Goal of the exercise
Where does the string "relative" appear in the records? Copy every line that contains it.

Information
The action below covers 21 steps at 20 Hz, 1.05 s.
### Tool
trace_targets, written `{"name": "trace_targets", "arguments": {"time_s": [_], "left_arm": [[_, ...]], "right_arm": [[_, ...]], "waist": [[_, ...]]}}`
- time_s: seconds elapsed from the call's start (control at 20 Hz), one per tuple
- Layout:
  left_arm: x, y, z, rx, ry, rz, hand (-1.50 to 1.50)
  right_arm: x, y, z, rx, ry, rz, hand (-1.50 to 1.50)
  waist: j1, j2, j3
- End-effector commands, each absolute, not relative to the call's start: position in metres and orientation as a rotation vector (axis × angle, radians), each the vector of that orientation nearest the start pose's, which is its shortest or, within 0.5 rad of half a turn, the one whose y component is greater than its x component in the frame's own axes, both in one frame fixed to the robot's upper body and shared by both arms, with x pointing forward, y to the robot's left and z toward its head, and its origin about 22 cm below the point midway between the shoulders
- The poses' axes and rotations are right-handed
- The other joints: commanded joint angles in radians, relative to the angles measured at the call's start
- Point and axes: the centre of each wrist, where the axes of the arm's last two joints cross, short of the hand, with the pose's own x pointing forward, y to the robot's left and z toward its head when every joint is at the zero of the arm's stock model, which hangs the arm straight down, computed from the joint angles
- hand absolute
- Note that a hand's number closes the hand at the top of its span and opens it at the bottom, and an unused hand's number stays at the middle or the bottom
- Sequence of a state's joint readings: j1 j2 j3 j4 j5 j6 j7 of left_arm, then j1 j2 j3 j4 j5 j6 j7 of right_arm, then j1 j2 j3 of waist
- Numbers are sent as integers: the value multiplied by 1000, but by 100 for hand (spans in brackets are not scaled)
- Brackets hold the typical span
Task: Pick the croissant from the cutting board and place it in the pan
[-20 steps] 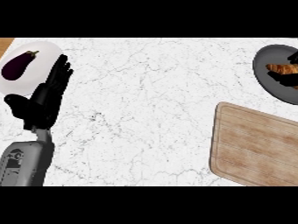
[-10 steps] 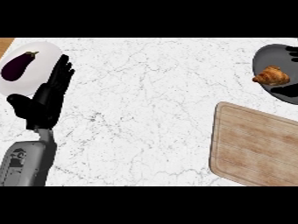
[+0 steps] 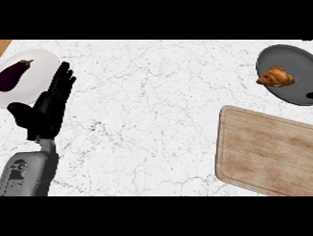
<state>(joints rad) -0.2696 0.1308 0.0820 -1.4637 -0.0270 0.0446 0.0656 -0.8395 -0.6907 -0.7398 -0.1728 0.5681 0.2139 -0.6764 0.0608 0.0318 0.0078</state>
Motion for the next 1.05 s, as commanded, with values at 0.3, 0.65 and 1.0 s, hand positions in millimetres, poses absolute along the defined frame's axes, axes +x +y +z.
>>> {"name": "trace_targets", "arguments": {"time_s": [0.3, 0.65, 1.0], "left_arm": [[304, 259, 54, 167, -1651, -49, 0], [291, 275, 42, 208, -1624, -44, 0], [300, 267, 45, 194, -1613, -46, 0]], "right_arm": [[275, -556, 77, -215, -1791, 169, -150], [236, -583, 79, -229, -1812, 152, -150], [241, -571, 63, -259, -1762, 235, -150]], "waist": [[-43, -18, -3], [-52, -26, -4], [-62, -30, -6]]}}
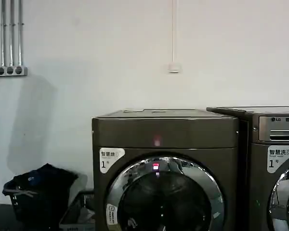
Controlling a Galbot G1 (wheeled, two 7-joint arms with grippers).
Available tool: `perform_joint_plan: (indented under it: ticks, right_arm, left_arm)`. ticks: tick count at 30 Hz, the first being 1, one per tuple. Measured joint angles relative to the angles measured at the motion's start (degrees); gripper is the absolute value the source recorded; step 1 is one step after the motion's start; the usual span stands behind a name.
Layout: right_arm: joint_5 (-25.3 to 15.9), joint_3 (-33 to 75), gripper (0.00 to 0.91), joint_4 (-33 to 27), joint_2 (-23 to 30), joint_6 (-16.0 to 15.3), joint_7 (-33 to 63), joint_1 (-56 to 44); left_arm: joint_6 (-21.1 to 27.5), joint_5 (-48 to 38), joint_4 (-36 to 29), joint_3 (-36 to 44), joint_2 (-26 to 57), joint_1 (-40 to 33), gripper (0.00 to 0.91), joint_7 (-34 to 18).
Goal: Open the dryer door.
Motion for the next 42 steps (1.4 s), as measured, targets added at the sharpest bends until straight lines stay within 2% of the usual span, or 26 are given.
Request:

Expected answer
- End-effector commands, each absolute, not relative to the call's start: position in metres and orientation as a rotation vector (axis × angle, radians), each the vector of that orientation nearest the start pose's, which is its shortest or, within 0.5 rad of half a turn, the one whose y component is greater than its x component in the frame's own axes, both in one frame fixed to the robot's upper body and shared by both arms, with x pointing forward, y to the robot's left and z toward its head, and its origin about 22 cm below the point midway between the shoulders
- The other joints: commanded joint angles in radians, relative to the angles measured at the call's start
Available tool: `perform_joint_plan: (indented under it: ticks, right_arm, left_arm)`. ticks: tick count at 30 Hz, the first being 1, one per tuple. Measured joint angles relative to the angles measured at the motion's start (degrees); gripper is the absolute value the source recorded; step 1 is one step after the motion's start; the usual span stands behind a name.

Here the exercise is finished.